- YOUR OBJECTIVE -
Would you print the listing that follows exactly, but without its pictures?

- MATERIAL PROVIDED -
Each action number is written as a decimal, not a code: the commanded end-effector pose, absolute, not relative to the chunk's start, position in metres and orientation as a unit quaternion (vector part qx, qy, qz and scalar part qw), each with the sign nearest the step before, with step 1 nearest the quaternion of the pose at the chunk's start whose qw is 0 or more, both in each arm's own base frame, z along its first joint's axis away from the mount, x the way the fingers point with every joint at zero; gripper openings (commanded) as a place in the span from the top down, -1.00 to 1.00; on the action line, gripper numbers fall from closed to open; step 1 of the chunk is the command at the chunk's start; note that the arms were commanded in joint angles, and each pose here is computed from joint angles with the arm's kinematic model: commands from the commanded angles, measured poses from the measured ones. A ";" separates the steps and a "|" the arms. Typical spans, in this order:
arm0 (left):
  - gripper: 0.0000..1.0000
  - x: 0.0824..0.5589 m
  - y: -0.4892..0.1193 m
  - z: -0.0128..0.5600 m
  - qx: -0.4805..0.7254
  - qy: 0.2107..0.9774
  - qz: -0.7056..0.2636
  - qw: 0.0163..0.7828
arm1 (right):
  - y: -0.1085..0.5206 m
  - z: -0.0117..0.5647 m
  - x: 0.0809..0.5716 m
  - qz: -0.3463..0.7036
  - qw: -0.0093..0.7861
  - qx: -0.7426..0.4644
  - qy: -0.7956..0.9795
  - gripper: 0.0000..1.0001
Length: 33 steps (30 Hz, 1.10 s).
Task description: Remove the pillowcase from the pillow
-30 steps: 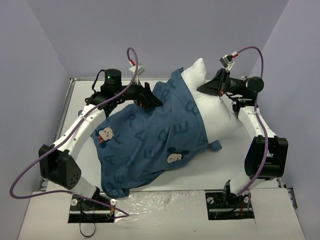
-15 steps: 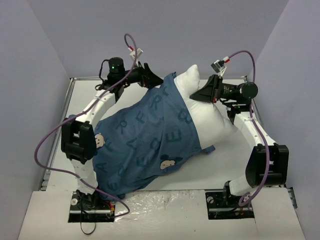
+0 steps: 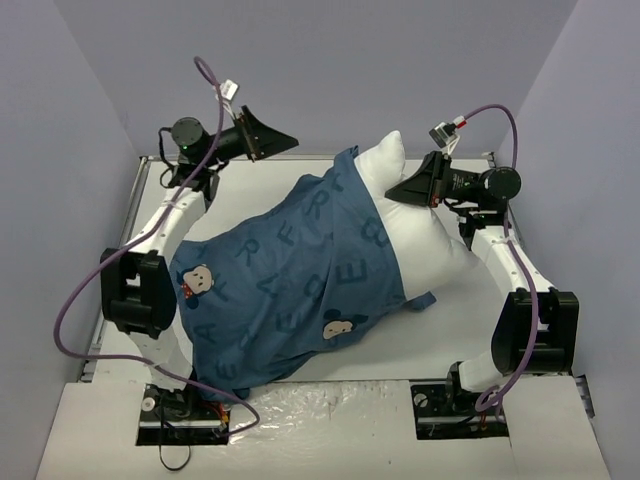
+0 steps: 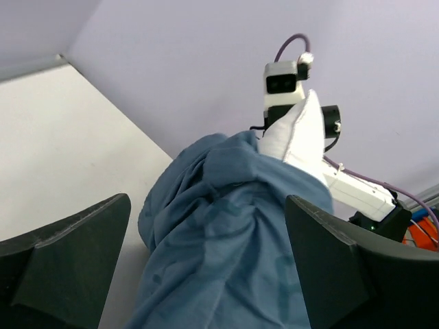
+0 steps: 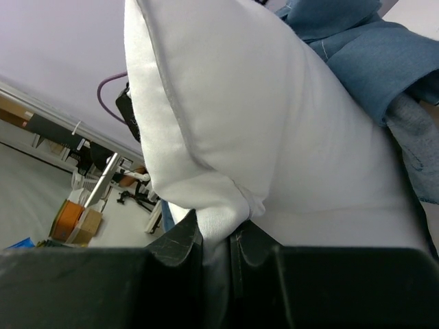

- YOUR SOLUTION -
Each action number is written as a decimal, not a code: the commanded end-effector pose, absolute, not relative to the chunk's start, position in metres and orientation as a unit quaternion (vector part qx, qy, qz and scalar part qw), each with the sign nearest the step before, with step 1 nearest the quaternion of the pose at the chunk's start whose qw is 0 or more, both in each arm's own base frame, z along its first joint's axis away from the mount, x the way the fingers point with every joint at zero; gripper openings (commanded) as a place in the span from the top down, -1.00 to 1.00; on the action line, gripper numbers fall from closed to open; step 1 of the chunk is the command at the chunk's start; note that the arms were commanded in joint angles, and each pose here is computed from joint angles with the arm's kinematic model: commands from the commanded angles, measured poses from the measured ones. A ";" separates the steps and a "|" the arms. Typical spans, in this order:
arm0 (left):
  - gripper: 0.0000..1.0000
  - x: 0.0824..0.5589 m
  - y: -0.4892..0.1193 m
  - z: -0.0128..0.5600 m
  - qx: -0.4805..0.7254
  - qy: 0.2107..0.9774
  - qz: -0.7056..0.2636
  - qw: 0.0163..0.7828
arm1 (right):
  - y: -0.1085..0.5206 m
  - z: -0.0117..0.5647 m
  - x: 0.0809..0.5716 m
  - qz: -0.3463..0.7036
  - qw: -0.0093..0.7861
  - qx: -0.7426..0.4644
  - qy: -0.7956..0.9795
  - gripper: 0.0000..1.0001
Length: 33 steps (30 Hz, 1.10 s).
Task description: Remove the pillowcase from the pillow
-30 steps: 
-15 steps: 
+0 steps: 
+0 steps: 
+0 steps: 

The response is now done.